A synchronized global slowdown, with no end in sight, has spooked some of the wealthiest investors around the world, according to a new survey from UBS Wealth Management, seen by Bloomberg. UBS polled wealthy investors, who are preparing for a significant stock market correction by the end of next year.
In the survey of more than 3,400 high net wealth respondents, 25% said they’ve sold risk assets, such as equities, commodities, and high-yield bonds, and have transitioned into cash. The synchronized global slowdown, coupled with a US-China trade war, were some of the greatest concerns of respondents.
“The rapidly changing geopolitical environment is the biggest concern for investors around the world,” said Paula Polito, client strategy officer at UBS GWM, in a statement. “They see global interconnectivity and reverberations of change impacting their portfolios more than traditional business fundamentals, a marked change from the past.”
About 80% of the respondents expect volatility to increase through 2020, and 55% believe a market plunge could occur before Q4 2020.
Worse, 60% of respondents expected to raise cash levels in the coming quarters (i.e., sell stocks).
Most respondents said the added caution is due to a possible blowoff top in global equity markets. About 70% of respondents are optimistic through 2030.

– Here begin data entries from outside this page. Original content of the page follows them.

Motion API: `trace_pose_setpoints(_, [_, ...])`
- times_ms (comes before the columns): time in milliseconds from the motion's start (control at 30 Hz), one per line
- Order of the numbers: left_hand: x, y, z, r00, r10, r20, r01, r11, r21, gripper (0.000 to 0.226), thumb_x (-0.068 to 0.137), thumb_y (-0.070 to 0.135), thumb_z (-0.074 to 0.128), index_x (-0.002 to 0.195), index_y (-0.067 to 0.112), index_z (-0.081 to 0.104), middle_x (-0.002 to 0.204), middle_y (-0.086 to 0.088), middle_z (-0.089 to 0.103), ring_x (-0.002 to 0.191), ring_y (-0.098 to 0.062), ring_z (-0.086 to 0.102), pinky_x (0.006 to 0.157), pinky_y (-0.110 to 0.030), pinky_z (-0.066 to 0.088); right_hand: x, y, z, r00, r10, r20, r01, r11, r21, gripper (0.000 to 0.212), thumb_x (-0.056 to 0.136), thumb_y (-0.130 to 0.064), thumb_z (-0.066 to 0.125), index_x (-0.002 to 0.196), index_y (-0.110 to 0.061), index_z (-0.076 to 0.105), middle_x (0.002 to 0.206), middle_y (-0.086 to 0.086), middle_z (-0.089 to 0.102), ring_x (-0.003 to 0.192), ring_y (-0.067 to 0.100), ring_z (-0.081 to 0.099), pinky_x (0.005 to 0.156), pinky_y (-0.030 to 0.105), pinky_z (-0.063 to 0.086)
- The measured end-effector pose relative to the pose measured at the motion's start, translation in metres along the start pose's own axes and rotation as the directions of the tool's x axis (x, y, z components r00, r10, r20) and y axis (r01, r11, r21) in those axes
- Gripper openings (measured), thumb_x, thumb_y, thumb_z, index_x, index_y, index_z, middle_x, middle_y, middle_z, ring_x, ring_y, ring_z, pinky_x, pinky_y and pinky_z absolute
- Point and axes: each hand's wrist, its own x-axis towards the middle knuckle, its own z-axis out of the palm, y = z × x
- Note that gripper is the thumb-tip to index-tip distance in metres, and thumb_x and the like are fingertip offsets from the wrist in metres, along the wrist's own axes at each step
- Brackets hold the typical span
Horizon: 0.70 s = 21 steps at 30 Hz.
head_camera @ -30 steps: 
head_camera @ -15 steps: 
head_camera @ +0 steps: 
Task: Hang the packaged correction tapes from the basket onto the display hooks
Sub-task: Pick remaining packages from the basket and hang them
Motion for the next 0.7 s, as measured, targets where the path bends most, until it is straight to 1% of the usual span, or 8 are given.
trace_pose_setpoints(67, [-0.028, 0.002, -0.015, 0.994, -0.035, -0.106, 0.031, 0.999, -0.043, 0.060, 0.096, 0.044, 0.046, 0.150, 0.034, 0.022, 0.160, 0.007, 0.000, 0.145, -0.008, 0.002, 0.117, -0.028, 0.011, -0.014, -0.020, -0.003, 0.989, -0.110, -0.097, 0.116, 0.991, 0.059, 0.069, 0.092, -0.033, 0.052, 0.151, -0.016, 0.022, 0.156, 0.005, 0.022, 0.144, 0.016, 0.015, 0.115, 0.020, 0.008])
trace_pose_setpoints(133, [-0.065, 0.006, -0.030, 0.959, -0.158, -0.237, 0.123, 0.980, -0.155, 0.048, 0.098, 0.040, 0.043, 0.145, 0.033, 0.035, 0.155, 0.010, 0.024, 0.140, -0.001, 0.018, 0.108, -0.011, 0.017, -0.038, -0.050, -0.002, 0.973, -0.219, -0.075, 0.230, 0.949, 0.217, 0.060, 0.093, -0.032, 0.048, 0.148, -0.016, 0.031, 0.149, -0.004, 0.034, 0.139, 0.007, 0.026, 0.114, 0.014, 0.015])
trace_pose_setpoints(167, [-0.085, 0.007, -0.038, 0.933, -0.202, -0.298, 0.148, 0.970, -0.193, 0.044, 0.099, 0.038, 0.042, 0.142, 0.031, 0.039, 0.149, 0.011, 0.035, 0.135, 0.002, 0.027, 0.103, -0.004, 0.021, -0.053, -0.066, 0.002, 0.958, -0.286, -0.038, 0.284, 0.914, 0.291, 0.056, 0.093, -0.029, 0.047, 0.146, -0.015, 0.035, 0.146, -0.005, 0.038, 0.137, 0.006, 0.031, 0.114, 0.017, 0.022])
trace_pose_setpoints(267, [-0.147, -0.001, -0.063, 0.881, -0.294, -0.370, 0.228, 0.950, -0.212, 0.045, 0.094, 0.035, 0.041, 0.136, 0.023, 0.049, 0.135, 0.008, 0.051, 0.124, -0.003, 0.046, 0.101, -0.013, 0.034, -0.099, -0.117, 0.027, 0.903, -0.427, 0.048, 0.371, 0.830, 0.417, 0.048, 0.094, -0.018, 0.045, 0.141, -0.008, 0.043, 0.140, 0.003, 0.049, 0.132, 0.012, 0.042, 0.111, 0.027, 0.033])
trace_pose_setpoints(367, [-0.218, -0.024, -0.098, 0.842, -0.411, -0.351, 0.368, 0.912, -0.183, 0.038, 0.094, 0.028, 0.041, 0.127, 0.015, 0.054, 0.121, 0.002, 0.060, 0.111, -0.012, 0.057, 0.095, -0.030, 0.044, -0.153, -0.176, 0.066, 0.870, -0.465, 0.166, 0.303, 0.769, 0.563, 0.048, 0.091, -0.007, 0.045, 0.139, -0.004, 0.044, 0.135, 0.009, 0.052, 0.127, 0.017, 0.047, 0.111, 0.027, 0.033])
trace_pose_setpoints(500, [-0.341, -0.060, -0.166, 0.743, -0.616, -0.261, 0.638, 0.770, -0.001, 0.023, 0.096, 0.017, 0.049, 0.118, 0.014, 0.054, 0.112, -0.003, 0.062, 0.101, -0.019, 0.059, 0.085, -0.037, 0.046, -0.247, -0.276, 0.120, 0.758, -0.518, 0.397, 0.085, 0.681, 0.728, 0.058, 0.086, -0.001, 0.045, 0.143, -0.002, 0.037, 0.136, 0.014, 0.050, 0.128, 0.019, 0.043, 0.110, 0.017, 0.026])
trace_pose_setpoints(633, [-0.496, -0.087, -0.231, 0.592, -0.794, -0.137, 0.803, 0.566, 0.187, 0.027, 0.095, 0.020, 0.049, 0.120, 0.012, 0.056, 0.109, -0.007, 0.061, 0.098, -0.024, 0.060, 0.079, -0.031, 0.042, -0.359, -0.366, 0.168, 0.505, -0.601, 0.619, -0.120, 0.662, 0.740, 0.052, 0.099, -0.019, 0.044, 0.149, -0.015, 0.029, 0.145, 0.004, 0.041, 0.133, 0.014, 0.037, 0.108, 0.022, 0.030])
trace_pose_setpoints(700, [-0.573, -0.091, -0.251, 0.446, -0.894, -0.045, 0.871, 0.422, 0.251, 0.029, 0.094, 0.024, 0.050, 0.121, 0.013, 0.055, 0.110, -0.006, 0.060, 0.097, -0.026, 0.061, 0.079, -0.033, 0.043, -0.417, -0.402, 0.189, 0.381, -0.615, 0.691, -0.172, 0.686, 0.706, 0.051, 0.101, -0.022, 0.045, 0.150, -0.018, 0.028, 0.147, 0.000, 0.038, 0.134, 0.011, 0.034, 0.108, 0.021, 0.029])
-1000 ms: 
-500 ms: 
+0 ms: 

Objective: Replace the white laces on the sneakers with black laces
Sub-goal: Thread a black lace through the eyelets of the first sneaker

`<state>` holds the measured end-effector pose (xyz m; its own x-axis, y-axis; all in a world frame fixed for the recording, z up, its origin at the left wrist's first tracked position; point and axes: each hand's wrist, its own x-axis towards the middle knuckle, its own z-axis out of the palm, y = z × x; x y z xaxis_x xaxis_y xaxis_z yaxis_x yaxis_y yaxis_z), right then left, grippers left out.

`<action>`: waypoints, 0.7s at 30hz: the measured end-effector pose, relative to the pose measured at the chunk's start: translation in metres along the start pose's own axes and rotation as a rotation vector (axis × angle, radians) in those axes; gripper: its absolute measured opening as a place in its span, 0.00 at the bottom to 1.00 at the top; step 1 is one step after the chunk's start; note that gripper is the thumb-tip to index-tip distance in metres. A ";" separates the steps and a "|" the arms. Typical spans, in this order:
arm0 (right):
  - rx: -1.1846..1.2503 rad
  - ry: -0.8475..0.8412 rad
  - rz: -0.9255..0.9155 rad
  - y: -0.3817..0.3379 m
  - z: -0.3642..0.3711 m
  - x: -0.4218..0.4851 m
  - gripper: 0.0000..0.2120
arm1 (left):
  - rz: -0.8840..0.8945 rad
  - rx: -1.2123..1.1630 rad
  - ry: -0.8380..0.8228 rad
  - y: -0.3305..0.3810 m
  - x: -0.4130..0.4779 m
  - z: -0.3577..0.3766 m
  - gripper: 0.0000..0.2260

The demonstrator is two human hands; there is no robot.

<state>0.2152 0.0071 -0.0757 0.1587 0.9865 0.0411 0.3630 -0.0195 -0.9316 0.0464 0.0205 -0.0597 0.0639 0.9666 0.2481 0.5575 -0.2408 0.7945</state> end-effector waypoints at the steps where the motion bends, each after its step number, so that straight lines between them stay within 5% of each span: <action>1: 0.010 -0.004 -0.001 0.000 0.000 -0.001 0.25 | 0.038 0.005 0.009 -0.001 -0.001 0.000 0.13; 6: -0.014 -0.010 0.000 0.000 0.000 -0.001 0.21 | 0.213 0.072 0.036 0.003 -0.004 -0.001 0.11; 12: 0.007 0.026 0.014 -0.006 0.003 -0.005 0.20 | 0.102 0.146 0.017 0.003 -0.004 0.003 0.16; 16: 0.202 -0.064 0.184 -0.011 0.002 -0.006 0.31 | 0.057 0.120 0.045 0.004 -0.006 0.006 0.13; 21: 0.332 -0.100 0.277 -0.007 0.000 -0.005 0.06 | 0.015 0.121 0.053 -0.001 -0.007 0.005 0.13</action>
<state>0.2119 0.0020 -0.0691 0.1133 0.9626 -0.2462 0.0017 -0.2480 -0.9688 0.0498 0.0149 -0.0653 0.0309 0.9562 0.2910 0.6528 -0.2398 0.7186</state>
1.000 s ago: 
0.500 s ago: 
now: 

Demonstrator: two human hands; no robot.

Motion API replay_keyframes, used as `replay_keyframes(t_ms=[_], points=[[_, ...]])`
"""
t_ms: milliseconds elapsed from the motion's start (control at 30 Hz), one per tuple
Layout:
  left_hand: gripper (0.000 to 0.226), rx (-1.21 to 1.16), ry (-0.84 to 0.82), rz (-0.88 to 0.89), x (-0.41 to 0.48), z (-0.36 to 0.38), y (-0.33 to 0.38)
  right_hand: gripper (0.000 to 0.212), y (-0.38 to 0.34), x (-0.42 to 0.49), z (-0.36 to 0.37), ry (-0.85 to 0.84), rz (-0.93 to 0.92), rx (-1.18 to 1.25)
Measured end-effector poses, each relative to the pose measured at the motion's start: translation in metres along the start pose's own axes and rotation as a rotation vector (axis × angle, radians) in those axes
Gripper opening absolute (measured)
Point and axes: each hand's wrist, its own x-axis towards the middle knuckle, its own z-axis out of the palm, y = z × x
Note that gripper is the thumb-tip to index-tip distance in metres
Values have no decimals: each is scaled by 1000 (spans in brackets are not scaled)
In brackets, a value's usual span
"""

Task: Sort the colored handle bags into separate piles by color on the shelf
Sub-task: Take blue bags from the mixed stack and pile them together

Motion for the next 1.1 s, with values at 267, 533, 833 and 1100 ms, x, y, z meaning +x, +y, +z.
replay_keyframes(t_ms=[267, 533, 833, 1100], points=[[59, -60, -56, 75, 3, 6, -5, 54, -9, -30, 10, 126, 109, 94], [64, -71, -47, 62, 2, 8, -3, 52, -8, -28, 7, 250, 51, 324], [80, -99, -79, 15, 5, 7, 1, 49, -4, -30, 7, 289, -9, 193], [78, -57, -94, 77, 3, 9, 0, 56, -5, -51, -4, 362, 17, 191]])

“The challenge is that they seem to want to respond” to short-term uncertainty “by really shortening their time horizons and shifting to assets like cash that are safe,” said Michael Crook, a managing director on the investment strategy team. Though with many of these people investing on a time horizon across decades and for future generations, that “seems like a mismatch.”
And while most respondents said they’re preparing for market turbulence in the short term, many should rethink their US outlook for the next decade. Teddy Vallee, CIO of Pervalle Global, shows that the “US is dead money for the next 10 yrs.”
— Teddy Vallee (@TeddyVallee) October 28, 2019
Vallee suggests that today’s parabolic up moves in stocks could actually be blowoff tops, similar to what was seen in Nikkei 225 in late 1989/90.